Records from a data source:
========

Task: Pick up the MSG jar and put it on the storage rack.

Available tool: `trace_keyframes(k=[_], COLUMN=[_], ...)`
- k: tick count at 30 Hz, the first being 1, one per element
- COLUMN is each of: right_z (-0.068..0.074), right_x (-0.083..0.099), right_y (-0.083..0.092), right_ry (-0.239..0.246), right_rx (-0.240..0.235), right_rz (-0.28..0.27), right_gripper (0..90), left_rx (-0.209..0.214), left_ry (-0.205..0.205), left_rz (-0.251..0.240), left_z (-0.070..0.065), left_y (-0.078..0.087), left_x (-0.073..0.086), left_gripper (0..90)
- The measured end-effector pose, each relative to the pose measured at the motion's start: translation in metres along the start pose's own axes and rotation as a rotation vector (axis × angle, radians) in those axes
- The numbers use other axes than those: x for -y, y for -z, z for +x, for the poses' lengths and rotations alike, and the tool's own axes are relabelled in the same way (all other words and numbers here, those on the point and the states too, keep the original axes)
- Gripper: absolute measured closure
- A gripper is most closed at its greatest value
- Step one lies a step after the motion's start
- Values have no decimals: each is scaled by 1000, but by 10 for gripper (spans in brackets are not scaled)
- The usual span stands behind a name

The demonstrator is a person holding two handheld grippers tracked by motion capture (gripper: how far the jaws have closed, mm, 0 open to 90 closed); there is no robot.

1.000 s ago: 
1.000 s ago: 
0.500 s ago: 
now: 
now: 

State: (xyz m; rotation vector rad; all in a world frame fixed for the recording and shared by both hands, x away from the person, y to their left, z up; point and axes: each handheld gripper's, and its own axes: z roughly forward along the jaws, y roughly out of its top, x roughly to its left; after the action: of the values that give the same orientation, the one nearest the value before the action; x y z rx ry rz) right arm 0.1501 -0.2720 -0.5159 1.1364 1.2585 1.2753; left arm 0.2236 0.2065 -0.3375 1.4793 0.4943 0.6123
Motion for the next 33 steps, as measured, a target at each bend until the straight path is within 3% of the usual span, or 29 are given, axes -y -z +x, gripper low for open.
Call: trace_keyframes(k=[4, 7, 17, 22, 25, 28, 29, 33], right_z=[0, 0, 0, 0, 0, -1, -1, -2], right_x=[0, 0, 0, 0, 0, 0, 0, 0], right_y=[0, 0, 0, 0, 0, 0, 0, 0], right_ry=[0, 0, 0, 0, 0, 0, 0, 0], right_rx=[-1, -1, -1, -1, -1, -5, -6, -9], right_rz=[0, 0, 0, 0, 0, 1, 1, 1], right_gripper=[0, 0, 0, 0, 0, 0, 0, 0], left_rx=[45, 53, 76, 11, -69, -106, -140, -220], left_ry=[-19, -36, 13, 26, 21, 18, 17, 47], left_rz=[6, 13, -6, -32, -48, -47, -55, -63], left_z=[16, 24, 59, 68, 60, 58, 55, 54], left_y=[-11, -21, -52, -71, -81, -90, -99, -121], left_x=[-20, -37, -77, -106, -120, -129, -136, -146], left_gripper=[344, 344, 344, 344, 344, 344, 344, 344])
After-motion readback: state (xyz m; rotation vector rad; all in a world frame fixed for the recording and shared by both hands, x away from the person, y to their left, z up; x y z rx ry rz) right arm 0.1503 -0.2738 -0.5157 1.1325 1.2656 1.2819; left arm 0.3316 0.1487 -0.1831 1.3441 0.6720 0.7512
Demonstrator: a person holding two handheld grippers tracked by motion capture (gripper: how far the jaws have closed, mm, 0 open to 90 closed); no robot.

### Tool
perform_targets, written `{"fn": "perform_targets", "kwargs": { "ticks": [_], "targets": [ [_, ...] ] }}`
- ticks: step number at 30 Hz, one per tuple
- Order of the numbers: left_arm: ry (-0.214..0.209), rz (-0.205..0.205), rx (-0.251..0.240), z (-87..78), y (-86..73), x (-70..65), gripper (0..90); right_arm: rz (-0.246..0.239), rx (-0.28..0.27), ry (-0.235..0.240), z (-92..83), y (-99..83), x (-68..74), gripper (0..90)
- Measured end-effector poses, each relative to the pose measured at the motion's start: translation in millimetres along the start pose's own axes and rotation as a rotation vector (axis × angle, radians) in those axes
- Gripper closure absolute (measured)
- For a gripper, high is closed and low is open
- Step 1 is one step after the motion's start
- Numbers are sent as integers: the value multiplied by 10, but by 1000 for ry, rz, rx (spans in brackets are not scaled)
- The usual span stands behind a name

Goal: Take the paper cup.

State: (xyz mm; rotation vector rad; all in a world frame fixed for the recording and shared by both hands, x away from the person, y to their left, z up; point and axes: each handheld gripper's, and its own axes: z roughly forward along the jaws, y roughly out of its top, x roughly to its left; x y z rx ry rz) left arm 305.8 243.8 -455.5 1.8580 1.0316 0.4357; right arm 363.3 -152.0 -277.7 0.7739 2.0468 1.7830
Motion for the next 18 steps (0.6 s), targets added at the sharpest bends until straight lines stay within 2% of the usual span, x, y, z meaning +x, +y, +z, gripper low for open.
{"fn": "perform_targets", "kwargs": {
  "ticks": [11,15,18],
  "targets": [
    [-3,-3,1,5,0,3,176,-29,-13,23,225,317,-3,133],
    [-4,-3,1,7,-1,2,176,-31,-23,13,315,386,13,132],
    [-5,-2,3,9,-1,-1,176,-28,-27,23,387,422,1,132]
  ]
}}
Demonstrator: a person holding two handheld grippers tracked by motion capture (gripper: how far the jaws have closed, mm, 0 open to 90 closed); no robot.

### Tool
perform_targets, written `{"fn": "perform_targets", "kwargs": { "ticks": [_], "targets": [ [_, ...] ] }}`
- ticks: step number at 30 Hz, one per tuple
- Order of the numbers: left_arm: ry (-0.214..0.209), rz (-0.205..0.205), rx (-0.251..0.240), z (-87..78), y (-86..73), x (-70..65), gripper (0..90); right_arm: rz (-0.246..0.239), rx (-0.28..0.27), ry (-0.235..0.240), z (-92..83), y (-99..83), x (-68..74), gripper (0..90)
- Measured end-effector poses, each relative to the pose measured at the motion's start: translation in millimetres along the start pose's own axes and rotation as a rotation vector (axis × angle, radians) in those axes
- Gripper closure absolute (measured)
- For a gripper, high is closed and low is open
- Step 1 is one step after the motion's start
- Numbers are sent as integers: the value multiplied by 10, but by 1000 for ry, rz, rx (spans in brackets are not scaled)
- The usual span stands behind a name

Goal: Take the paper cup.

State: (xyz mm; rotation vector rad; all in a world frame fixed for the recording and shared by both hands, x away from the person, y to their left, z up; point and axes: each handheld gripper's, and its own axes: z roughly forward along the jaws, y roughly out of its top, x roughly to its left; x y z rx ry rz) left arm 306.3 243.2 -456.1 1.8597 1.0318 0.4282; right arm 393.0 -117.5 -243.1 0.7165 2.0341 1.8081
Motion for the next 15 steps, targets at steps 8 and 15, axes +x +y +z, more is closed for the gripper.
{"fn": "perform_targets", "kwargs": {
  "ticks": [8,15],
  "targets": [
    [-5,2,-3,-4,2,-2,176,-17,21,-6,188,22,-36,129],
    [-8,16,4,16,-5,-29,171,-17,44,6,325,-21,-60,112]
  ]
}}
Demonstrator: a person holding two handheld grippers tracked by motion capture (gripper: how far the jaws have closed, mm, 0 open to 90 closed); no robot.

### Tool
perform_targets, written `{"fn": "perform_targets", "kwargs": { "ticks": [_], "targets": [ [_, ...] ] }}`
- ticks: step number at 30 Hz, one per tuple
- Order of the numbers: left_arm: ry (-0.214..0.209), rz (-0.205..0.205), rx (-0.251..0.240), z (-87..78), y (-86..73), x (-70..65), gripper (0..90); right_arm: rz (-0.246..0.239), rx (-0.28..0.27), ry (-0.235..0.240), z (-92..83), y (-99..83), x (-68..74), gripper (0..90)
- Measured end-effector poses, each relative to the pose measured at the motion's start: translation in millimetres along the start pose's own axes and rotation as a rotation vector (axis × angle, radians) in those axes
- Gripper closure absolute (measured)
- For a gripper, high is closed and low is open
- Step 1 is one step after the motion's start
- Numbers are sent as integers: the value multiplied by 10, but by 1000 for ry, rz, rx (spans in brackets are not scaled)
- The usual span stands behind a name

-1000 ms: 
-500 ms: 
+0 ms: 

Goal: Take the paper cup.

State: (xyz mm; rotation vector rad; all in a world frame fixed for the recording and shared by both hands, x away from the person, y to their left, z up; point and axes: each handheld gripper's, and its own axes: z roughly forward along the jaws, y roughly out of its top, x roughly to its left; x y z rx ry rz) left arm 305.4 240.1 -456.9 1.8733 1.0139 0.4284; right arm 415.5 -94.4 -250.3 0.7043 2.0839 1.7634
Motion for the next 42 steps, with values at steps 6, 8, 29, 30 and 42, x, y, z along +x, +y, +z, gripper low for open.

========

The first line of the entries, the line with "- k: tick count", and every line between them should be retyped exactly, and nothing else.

§ **Written answer**
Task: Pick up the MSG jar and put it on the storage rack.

Available tool: `trace_keyframes(k=[_], COLUMN=[_], ...)`
- k: tick count at 30 Hz, the first being 1, one per element

The output given here is complete.